Une autre raison qui me poussait à m'interroger sur Lucile ! Elle était toujours habillée de manière luxueuse pourtant elle détenait qu'un petit salon de coiffure au marché central et ne provenait pas d'une famille aisée. Bref, ce n'était pas mon problème.
On resta à converser encore un moment.
- Liam, je crois qu’on va aller se coucher, dis-je après avoir lancé un bref regard à Tiziana qui semblait somnoler. La mater (maman en camfranglais- langage utilisé dans la vie courante au Cameroun, dérivant de l’anglais et le français, les deux langues nationales du Cameroun) arrive demain à quelle heure ?
J'aurais voulu l'appeler, mais vu l'heure, elle était certainement déjà endormie.

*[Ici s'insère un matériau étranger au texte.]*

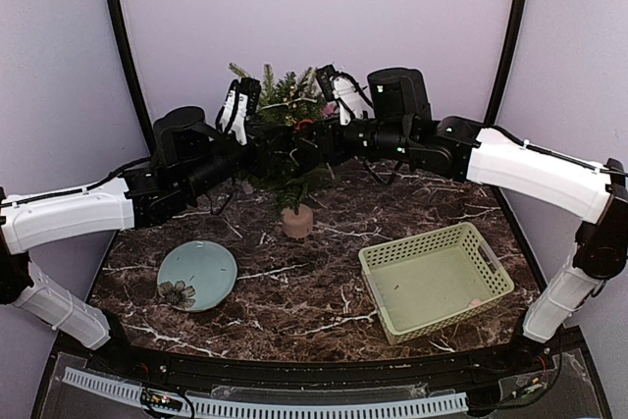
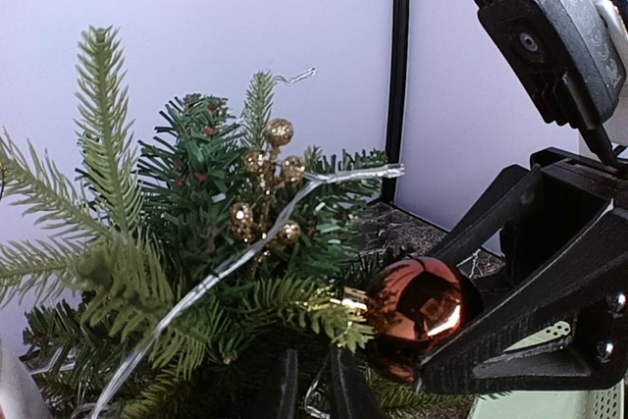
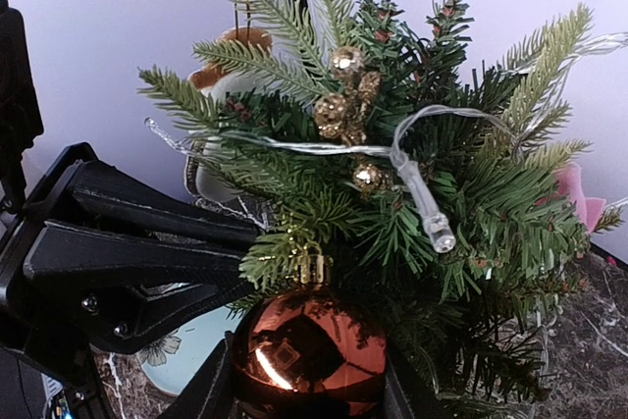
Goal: Decorate the small christmas tree
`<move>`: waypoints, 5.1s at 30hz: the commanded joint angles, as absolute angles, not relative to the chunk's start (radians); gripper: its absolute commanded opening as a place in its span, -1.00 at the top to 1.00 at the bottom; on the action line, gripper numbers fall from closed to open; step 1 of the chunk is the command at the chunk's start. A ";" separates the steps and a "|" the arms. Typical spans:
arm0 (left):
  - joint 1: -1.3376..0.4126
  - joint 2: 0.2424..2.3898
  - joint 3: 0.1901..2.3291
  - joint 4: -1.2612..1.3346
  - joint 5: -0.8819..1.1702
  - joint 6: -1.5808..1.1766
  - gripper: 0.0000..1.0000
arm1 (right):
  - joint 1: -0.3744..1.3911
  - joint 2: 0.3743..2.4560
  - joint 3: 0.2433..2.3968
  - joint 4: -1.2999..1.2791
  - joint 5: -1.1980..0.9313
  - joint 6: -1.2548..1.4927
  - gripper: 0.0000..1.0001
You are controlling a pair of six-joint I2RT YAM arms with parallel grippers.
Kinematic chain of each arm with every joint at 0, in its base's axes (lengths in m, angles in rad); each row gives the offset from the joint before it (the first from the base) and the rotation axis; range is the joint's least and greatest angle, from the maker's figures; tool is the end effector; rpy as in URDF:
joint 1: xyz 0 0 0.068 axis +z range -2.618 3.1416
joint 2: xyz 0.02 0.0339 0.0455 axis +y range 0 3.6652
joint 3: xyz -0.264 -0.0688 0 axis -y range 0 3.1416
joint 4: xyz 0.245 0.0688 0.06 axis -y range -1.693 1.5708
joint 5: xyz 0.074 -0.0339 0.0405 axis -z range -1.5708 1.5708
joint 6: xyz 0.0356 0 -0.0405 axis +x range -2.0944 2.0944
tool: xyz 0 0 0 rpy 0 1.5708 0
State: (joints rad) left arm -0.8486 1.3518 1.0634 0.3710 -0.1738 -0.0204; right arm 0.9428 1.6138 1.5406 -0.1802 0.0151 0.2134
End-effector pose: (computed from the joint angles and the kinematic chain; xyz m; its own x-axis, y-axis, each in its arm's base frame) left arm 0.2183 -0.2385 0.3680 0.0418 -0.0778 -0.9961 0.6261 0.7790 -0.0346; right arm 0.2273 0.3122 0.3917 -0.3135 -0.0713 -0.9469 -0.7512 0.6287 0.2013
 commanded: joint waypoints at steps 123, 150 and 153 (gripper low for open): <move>-0.848 0.900 0.571 0.518 0.028 -0.144 0.27 | 0.701 1.385 0.825 -1.167 0.299 0.754 0.16; -0.848 0.854 0.538 0.552 -0.035 -0.084 0.27 | 0.642 1.431 0.854 -1.007 0.220 0.847 0.13; -0.848 0.855 0.541 0.545 -0.030 -0.079 0.26 | 0.636 1.530 0.963 -0.930 0.241 0.801 0.09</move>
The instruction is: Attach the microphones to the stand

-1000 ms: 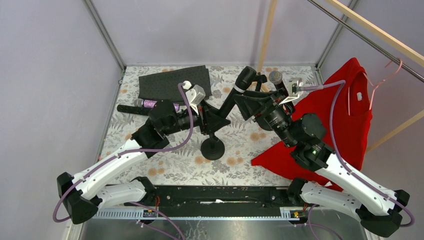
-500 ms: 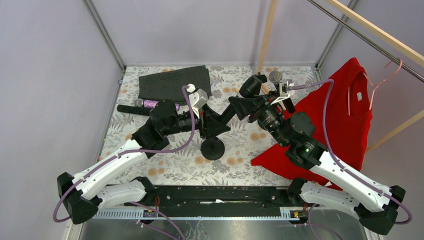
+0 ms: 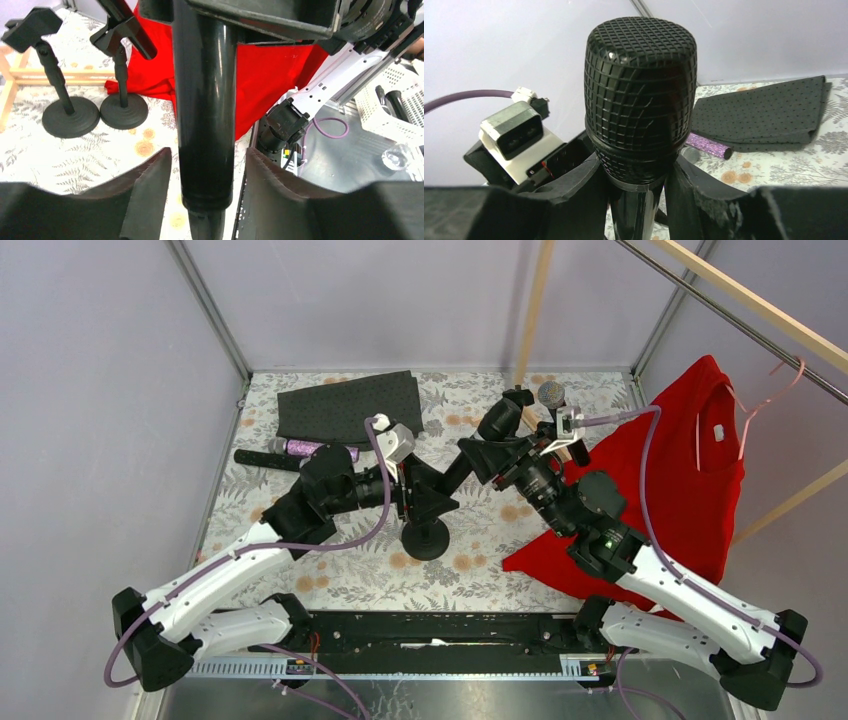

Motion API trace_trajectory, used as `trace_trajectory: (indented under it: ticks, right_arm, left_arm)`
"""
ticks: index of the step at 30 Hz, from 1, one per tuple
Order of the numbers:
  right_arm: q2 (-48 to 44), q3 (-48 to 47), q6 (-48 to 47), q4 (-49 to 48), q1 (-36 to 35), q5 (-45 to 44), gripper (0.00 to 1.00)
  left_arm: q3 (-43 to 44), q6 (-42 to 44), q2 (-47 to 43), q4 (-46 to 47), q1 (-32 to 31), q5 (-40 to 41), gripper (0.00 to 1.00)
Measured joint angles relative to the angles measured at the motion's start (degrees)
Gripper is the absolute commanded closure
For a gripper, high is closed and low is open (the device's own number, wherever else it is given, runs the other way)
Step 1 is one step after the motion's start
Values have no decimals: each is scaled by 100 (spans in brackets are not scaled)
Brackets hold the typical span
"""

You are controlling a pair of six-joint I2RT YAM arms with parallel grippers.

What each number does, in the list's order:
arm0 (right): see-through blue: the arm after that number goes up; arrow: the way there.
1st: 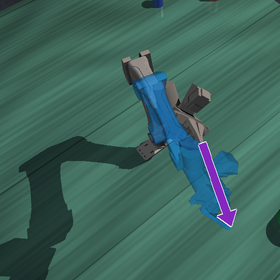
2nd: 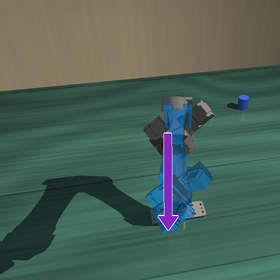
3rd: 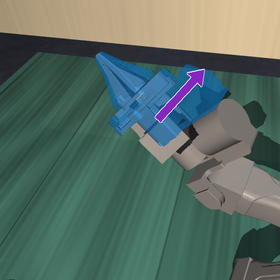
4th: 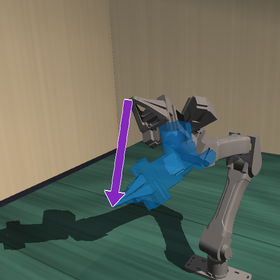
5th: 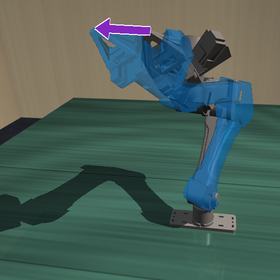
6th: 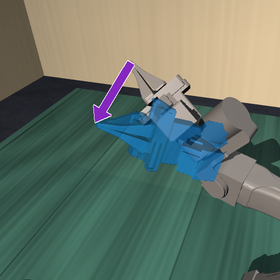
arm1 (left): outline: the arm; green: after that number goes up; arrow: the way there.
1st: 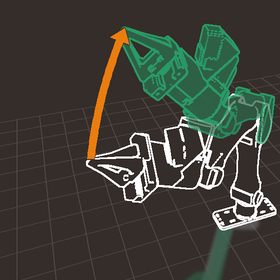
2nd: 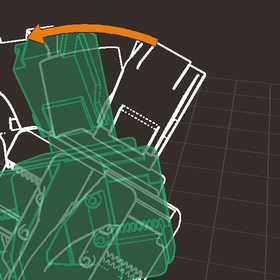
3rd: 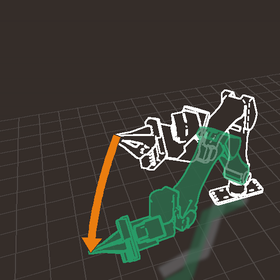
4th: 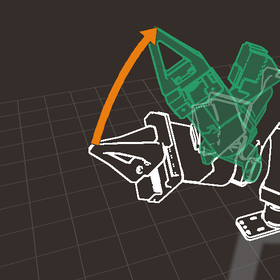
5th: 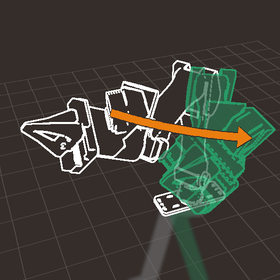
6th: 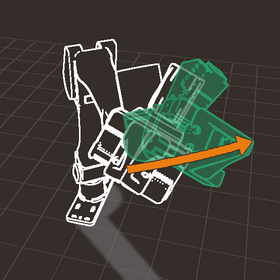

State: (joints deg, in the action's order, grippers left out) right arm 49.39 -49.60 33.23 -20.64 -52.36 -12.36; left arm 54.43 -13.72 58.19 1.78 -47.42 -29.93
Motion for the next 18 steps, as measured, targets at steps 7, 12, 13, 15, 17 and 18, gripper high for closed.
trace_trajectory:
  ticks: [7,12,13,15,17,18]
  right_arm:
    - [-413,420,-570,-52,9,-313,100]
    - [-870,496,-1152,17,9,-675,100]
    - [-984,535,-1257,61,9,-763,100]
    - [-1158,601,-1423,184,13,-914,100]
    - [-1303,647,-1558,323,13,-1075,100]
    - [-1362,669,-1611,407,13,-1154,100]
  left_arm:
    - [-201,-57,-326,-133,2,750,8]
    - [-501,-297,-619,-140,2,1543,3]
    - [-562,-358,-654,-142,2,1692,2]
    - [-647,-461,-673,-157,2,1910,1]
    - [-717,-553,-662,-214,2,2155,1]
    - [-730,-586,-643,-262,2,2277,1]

- Je ne sais, elle me fera signe quand elle prendra le bus demain, elle comptait prendre le premier bus, répondit Liam.
- D’accord, Tiziana on y va ?
Cette dernière se leva avec soulagement. Elle avait de la peine à tenir debout. C’était tout à fait normal, il était déjà presque une heure du matin et nous étions debout depuis la veille à 3 h.
Tiziana se rendit aux toilettes pour se débarbouiller et je fis de même juste après elle. Je rentrai ensuite dans la chambre pour me coucher et je m’aperçus que Tiziana dormait déjà.
Je restai couchée un long moment à fixer le vide. J’étais tellement heureuse d’être de retour au Cameroun, même si c’était pour un bref séjour. Ma terre Natale m’avait énormément manquée et un sentiment de bien-être m’avait envahi quand j’avais foulé son sol à l’aéroport. Et que dire de revoir Liam ?! Et maman que je pourrais enfin serrer dans mes bras demain ?
Je me perdis ensuite dans mes pensées. J’avais eu de la peine à me séparer d’Alessandro hier matin à l’aéroport. Notre relation n’était pas vraiment au beau fixe. Il avait de la peine à me comprendre et moi de mon côté, je le comprenais. Il me disait qu’il avait l’impression que je ne vivais pas pleinement cette relation, mais comment lui donner tort ? Je m’interdisais à me laisser aller totalement.